> _WHAT TO DO_
Return all of the material exactly; no line may be dropped.

● ● ● ● ● ● ●

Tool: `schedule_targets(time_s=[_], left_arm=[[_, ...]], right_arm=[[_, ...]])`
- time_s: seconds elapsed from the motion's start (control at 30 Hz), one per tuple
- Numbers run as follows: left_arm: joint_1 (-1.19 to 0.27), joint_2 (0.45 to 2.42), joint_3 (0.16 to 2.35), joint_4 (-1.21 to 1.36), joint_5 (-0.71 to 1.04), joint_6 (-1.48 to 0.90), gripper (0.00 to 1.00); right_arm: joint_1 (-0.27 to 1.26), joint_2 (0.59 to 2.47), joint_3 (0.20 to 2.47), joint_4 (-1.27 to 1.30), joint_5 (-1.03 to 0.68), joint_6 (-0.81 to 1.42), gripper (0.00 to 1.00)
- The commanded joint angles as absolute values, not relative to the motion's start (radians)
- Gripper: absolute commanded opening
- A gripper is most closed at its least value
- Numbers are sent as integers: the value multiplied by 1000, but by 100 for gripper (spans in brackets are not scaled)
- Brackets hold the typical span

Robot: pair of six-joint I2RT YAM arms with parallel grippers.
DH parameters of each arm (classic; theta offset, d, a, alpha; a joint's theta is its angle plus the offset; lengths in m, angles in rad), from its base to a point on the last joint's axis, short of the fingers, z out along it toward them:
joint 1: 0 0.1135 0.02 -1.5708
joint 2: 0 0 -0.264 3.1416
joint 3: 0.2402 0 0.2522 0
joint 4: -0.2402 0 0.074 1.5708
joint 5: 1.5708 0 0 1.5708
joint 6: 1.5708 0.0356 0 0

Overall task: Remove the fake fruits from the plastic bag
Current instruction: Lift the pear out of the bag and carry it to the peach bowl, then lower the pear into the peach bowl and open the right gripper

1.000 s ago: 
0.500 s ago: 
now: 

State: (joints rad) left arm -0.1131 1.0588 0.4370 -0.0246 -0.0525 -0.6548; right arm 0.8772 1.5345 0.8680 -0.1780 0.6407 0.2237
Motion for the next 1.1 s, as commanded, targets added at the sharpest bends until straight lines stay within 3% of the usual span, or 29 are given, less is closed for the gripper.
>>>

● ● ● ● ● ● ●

> _FINISHED TASK_
Tool: `schedule_targets(time_s=[_], left_arm=[[_, ...]], right_arm=[[_, ...]])`
- time_s: seconds elapsed from the motion's start (control at 30 Hz), one per tuple
- Numbers run as follows: left_arm: joint_1 (-1.19 to 0.27), joint_2 (0.45 to 2.42), joint_3 (0.16 to 2.35), joint_4 (-1.21 to 1.36), joint_5 (-0.71 to 1.04), joint_6 (-1.48 to 0.90), gripper (0.00 to 1.00); right_arm: joint_1 (-0.27 to 1.26), joint_2 (0.59 to 2.47), joint_3 (0.20 to 2.47), joint_4 (-1.27 to 1.30), joint_5 (-1.03 to 0.68), joint_6 (-0.81 to 1.42), gripper (0.00 to 1.00)
- The commanded joint angles as absolute values, not relative to the motion's start (radians)
- Gripper: absolute commanded opening
- A gripper is most closed at its least value
- Numbers are sent as integers: the value multiplied by 1000, but by 100 for gripper (spans in brackets are not scaled)
- Brackets hold the typical span

Robot: pair of six-joint I2RT YAM arms with parallel grippers.
DH parameters of each arm (classic; theta offset, d, a, alpha; a joint's theta is its angle plus the offset; lengths in m, angles in rad), from its base to a point on the last joint's axis, short of the fingers, z out along it toward them:
joint 1: 0 0.1135 0.02 -1.5708
joint 2: 0 0 -0.264 3.1416
joint 3: 0.2402 0 0.2522 0
joint 4: -0.2402 0 0.074 1.5708
joint 5: 1.5708 0 0 1.5708
joint 6: 1.5708 0.0356 0 0

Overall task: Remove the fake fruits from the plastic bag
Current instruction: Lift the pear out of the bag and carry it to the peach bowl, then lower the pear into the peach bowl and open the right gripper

1.000 s ago: 
0.500 s ago: 
now: 

State: (joints rad) left arm -0.1131 1.0588 0.4370 -0.0246 -0.0525 -0.6548; right arm 0.8772 1.5345 0.8680 -0.1780 0.6407 0.2237
Motion for the next 1.1 s, as commanded, targets added at the sharpest bends until straight lines stay within 3% of the usual span, or 29 are given, less is closed for the gripper.
>>>

The exercise is complete.